Frequently Asked Questions
6th Principle: Provide Consistent and Loving Care
- Our infant, with whom we practice AP, will have to go to daycare soon. He does not sleep alone during the day and needs to be rocked to sleep. Will daycare greatly affect him, and what can we do to make this transition smoother?
- My husband is going on a business trip soon, and he wants me to join him to attend some workshops where children aren't allowed. It will require that I leave my three-year-old daughter, who I'm not sure is ready for that type of separation. Thoughts?
Our infant, with whom we practice AP, will have to go to daycare soon. He does not sleep alone during the day and needs to be rocked to sleep. Will daycare greatly affect him, and what can we do to make this transition smoother?
You know your son best and probably have the best sense of how a daycare situation will affect him. No two children's situations are the same, and each responds differently to new arrangements. Consistency of care is a significant issue for young babies. Babies can make attachments to caregivers in addition to their parents, but frequent changes in caregivers can keep a child from developing these attachments. You should inquire about the turnover rate for caregivers with the daycare facility. If the facility has multiple caregivers for your baby's group, you might request that one of the staff be designated as his primary caregiver. If you find that the turnover rate for caregivers is high, you might wish to look into another facility.
To smooth the transition to a daycare, many parents spend time introducing the baby to his new caregivers, while still with the parents. A gradual transition can ease the process. You could go to the daycare with your child for a portion of the day the first few days and gradually work up to the full-time daycare hours that you plan. During these introductory meetings, you can also share with your baby's caregivers some of the parenting methods that you are using (such as rocking, singing, and carrying) and ask that they try some of these as well. However, babies can develop different routines with different caregivers. Your baby may surprise you by learning to sleep in a bed on his own when in a daycare.
Babies have an intense need for their mother's presence. Using Attachment Parenting nurturing methods when you are together will continue to build your baby's attachment to you. Many babies respond to regular separations by sleeping more when you are apart and wanting to spend time with you (such as playing, breastfeeding, and touching) when you are together. Being present with your baby, holding, feeding with love, and cuddling all help you and your baby reconnect after time apart.
Many parents find the first separations very difficult. However, if the transition and caregiver situation works well, the family will adjust to the new routine within a reasonable amount of time. During the transition you can observe your child's behavior when you leave and when you are reunited. Unusual crying or clinginess and other changes in his behavior may be signs that he is very stressed by the childcare situation. Babies communicate their needs and feelings in many ways. Being responsive to your baby's needs and emotions and making adjustments if necessary will reinforce his trust in you. Your attention to your baby's emotional needs now will help build the strong lifelong attachment that will help your child develop secure and enduring relationships with others.

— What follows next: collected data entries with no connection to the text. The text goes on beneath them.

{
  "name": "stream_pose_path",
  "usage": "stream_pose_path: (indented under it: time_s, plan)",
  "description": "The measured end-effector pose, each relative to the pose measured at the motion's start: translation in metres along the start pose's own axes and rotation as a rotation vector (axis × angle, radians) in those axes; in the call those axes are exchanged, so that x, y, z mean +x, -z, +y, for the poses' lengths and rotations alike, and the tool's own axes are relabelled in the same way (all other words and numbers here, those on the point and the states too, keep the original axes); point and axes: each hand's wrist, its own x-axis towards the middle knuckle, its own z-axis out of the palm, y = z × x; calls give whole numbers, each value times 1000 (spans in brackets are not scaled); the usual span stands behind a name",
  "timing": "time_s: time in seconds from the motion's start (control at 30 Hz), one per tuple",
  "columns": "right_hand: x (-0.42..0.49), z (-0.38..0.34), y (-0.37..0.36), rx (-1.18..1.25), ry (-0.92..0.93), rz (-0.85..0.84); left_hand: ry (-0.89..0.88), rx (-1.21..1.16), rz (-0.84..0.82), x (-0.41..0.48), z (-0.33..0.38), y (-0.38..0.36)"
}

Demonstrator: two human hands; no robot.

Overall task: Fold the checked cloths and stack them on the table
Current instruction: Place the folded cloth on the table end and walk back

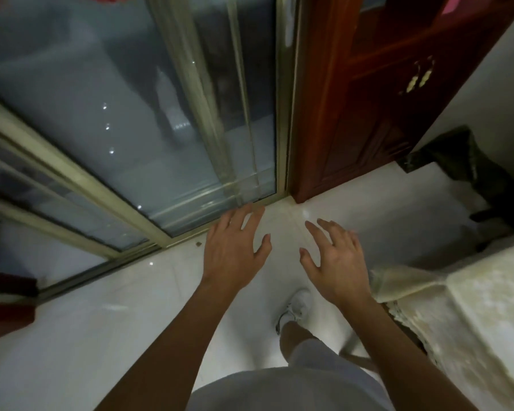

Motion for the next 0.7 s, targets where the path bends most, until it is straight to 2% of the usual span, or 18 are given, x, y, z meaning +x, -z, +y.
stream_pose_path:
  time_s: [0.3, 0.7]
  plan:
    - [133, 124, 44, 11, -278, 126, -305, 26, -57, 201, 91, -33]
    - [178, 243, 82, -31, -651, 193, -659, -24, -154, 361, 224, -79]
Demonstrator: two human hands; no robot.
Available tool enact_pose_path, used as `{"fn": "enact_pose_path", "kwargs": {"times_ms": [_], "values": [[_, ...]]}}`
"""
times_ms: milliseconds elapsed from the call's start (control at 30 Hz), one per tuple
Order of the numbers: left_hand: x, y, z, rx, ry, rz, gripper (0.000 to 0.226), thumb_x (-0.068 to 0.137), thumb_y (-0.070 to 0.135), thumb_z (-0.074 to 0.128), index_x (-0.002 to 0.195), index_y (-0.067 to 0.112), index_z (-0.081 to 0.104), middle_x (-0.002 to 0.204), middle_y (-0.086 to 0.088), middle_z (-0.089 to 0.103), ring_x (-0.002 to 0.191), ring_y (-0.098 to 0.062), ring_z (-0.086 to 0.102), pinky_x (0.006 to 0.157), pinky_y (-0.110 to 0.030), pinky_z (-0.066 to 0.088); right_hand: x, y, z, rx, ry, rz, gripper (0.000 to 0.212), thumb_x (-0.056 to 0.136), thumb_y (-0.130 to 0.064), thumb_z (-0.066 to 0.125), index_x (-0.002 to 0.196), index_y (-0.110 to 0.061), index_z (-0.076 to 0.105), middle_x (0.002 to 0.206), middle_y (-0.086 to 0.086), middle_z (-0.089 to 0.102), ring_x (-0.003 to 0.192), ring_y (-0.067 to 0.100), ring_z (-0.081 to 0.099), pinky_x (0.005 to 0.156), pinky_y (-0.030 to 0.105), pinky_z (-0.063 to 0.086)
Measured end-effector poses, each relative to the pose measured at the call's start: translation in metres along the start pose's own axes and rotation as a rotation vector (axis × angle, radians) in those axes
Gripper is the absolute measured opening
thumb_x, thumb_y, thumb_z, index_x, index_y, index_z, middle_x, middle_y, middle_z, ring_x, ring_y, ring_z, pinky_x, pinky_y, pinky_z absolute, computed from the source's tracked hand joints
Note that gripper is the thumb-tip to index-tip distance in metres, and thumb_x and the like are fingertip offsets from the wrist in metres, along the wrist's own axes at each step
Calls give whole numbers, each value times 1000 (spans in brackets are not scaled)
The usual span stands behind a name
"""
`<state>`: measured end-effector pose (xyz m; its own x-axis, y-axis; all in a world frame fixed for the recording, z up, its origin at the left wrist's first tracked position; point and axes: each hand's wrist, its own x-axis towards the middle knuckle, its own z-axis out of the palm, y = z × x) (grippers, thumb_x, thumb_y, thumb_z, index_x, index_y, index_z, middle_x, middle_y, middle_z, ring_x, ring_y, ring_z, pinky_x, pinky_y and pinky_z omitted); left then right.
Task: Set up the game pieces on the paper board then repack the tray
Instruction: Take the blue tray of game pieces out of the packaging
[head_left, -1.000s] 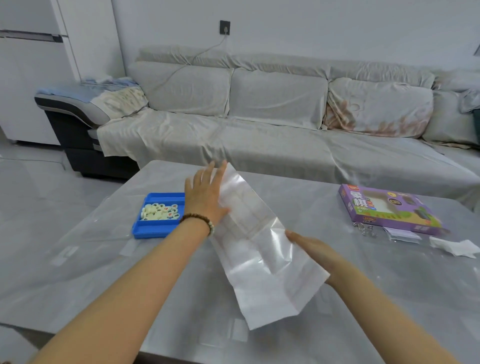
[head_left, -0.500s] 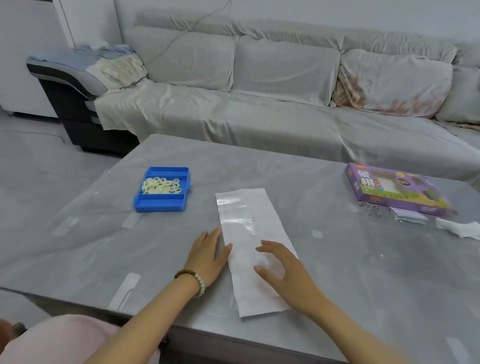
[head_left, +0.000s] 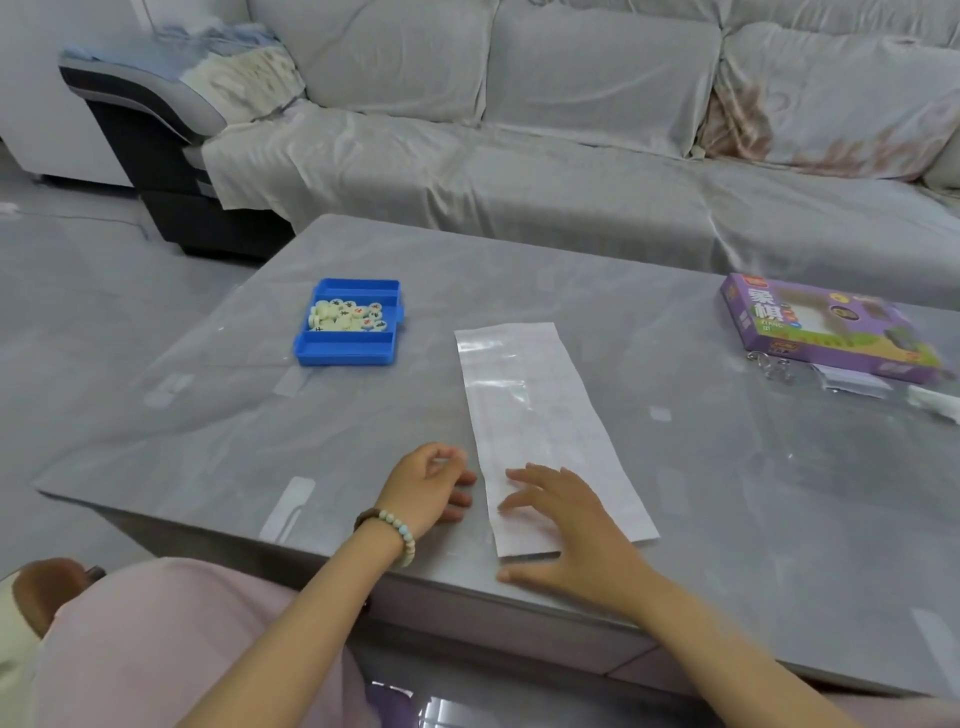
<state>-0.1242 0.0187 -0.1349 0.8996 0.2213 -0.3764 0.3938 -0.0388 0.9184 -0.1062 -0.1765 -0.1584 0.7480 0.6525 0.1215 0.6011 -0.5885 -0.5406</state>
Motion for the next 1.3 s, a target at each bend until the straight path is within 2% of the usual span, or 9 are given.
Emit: {"fn": "enact_pose_path", "kwargs": {"times_ms": [133,200,333,500,633,733,900,1000,1300], "values": [[-11,1,1,61,-92,-57,32,95,34,47,100,6,62,85,-8,71,60,-25,67,51,-28,56,2,-5,1,222,146,111,20,77,-49,64,86,-33,74,96,-25,66,98,-9,55,88,11,38],[-15,0,5,72,-124,-78,36,93,39,48,94,6,64,80,-7,73,61,-25,68,51,-27,56,7,-16,-4,411,195,244,6,77,-34,72,75,-30,75,83,-19,70,85,-1,60,78,13,42],[-12,4,11,1,-77,-59,33,89,39,56,88,8,66,81,-6,73,67,-25,71,56,-28,58,15,-30,-8,663,260,385,16,72,-32,78,65,-20,72,70,-8,69,60,2,51,63,15,38],[-9,6,16,-85,12,15,21,89,26,60,84,8,69,79,-6,72,59,-19,69,50,-22,54,19,-27,-9,773,305,465,29,73,-24,78,65,-2,60,62,-4,55,61,3,48,61,12,37],[-7,7,20,-111,88,102,21,88,25,60,88,7,71,76,-4,72,60,-19,69,50,-22,53,22,-24,-14,955,317,526,27,82,-29,69,65,-13,56,67,-1,55,67,11,50,61,16,40],[2,9,15,-79,125,128,18,89,25,60,83,12,72,77,-3,73,66,-16,69,54,-19,53,26,-17,-20,1118,378,565,26,82,-33,67,68,-14,57,77,7,62,73,19,57,73,33,48],[33,23,-6,64,197,100,19,90,24,58,93,11,71,80,-2,68,73,-18,64,59,-20,48,27,6,-46,1014,649,575,18,88,-22,63,75,-10,59,65,-2,61,63,11,54,66,25,46],[51,33,-18,173,247,101,24,91,26,55,100,9,69,81,-3,66,73,-18,62,63,-24,48,18,26,-58,941,752,597,16,87,-21,64,79,-7,62,68,3,61,66,14,54,71,30,48],[86,34,-29,355,438,151,29,93,28,51,101,5,67,92,-10,67,81,-21,57,85,-37,50,-10,64,-56,637,787,661,11,89,-17,61,81,-8,62,71,1,60,68,13,51,59,12,40]]}}
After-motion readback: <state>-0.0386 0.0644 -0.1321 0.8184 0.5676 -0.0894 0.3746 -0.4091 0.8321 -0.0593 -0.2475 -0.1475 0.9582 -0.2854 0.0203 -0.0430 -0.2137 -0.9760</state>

My husband is going on a business trip soon, and he wants me to join him to attend some workshops where children aren't allowed. It will require that I leave my three-year-old daughter, who I'm not sure is ready for that type of separation. Thoughts?

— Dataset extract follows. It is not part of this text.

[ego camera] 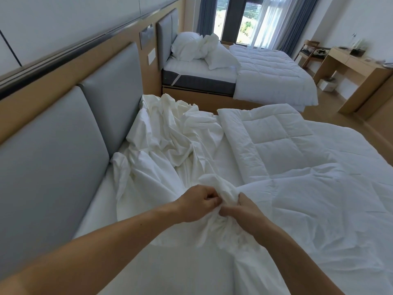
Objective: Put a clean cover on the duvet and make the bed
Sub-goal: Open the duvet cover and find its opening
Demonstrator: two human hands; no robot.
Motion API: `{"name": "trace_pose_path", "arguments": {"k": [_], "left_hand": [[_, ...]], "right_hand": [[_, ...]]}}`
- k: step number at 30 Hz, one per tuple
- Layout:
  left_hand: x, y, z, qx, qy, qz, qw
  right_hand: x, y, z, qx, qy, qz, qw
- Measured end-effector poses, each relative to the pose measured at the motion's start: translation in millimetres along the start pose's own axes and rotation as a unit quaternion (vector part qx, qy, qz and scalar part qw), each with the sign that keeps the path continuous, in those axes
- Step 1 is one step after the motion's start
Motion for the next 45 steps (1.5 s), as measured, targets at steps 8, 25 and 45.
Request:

There is no easy answer to whether or not a child is ready for that sort of separation. It truly depends on the child, and especially the security of the child's attachment to the substitute caregiver. Your maternal instincts seem to be telling you that your daughter isn't ready. Is it possible to find a middle ground? Could a trusted caregiver accompany you on the trip to attend to your daughter when you need to be away?
You and your husband might consider reading The Science of Parenting by Margot Sunderland. In particular, Chapter Two (”Crying & Separations”) contains a section entitled “Separations and Time Apart.”
This is one of those times when it is most important to listen to your heart. If your daughter is not prepared for this type of separation and you attend the business trip, it will likely not be an enjoyable time, but rather a time of worry. Rest assured that as time goes on your daughter will be able to separate for longer periods of time. The business trips will likely still be available when that time comes.